The purpose of the legislation is to ensure individuals who effectively work as employees, but structure their work through a company, are taxed as employees.
The consultation will explore the possibility of extending the recent public sector reforms to the private sector.
The government will not extend disincorporation relief beyond the current 31 March 2018 expiry date.
Employer-provided electricity at workplace charging points for electric and hybrid cars owned by employees will be exempt from being taxed as a benefit in kind from April 2018.
From 6 April 2018, the government will allow employees on maternity and parental leave to take a pause of up to 12 months from saving into their save-as-you-earn employee share scheme, which is an increase from the current limit of 6 months.
With effect from April 2019, employers will no longer be required to check receipts when making payments to employees for subsistence using benchmark scale rates.
Employers will still be required to ensure employees are undertaking qualifying business travel.
Major reforms were announced to business rates worth approximately £9bn by the end of this parliament. There are a number of measures, which include:
- bringing forward the planned switch in indexation from RPI to CPI to 1 April 2018
- continuing the £1,000 business rate discount for public houses with a rateable value of up to £100,000, subject to state aid limits for businesses with multiple properties, for 1 year from 1 April 2018
- legislating retrospectively to address the so-called ‘staircase tax' to enable affected businesses to ask the Valuation Office Agency to recalculate valuations so bills are based on previous practice backdated to April 2010
- moving to revaluations every 3 years following the next revaluation, which is currently due in 2022.
Withholding tax: royalties
From April 2019, withholding tax obligations will be extended to royalty payments, and payments of certain other rights, made to low or no tax jurisdictions in connection with sales to UK customers.

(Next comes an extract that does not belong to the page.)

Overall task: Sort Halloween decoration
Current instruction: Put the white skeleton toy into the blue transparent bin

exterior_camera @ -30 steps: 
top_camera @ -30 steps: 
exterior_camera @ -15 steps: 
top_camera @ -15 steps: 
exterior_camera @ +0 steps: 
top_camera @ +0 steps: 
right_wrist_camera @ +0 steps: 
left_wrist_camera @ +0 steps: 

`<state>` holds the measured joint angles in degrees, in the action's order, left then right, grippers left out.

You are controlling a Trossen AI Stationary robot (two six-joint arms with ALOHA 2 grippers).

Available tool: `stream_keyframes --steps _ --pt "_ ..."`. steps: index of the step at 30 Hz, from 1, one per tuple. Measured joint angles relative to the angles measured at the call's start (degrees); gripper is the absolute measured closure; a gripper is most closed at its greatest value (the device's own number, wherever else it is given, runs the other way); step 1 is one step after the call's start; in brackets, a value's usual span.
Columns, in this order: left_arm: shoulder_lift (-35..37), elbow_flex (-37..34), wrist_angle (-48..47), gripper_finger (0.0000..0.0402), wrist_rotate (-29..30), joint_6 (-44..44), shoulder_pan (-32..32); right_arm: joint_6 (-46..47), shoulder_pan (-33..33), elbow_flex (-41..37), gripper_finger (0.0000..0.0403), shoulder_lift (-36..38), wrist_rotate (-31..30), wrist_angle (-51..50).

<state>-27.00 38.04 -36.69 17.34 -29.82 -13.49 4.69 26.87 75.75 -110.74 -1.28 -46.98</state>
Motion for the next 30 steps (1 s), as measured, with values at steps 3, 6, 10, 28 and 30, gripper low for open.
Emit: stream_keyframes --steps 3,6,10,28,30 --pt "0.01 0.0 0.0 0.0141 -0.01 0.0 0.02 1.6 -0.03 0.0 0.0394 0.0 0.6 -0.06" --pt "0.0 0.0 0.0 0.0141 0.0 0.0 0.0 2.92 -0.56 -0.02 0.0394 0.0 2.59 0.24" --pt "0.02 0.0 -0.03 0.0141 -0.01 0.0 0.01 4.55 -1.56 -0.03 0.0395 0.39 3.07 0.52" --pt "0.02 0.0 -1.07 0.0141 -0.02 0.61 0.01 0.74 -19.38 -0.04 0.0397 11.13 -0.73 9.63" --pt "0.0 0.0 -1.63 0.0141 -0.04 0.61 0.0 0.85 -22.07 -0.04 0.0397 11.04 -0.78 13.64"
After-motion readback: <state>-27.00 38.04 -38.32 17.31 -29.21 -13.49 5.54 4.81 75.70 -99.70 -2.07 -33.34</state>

This measure will apply regardless of where the payer is located.
Investment through venture capital trusts
A series of measures are announced which are intended to ensure that tax-advantaged venture capital trusts (VCTs) continue to focus on long-term investment in higher-risk companies.
These measures change certain rules on investments made by VCTs that will:
- insert a final date of 6 April 2018 in relation to the applicability of certain ‘grandfathering' provisions
- double the time VCTs have to reinvest gains from investments from 6 to 12 months
- require 30% of funds raised in an accounting period to be invested in qualifying holdings within 12 months after the end of the accounting period
- require qualifying loans to be unsecured and ensure returns on loan capital above 10% represent no more than a commercial return on the principal
- increase the proportion of VCT funds that must be held in qualifying holdings from 70% to 80%.
Venture capital schemes relevant investments
The definition of a ‘relevant investment' is amended to ensure that all investments, including all risk finance investments made before 2012, are counted towards the lifetime funding limit for companies receiving investment under tax advantaged venture capital schemes.
The limit is £12m for most companies and £20m for knowledge-intensive companies.
This measure will affect companies, social enterprises, fund managers and individuals using the enterprise investment scheme (EIS), VCTs and social investment tax relief. The changes will apply to qualifying investments made on or after 1 December 2017.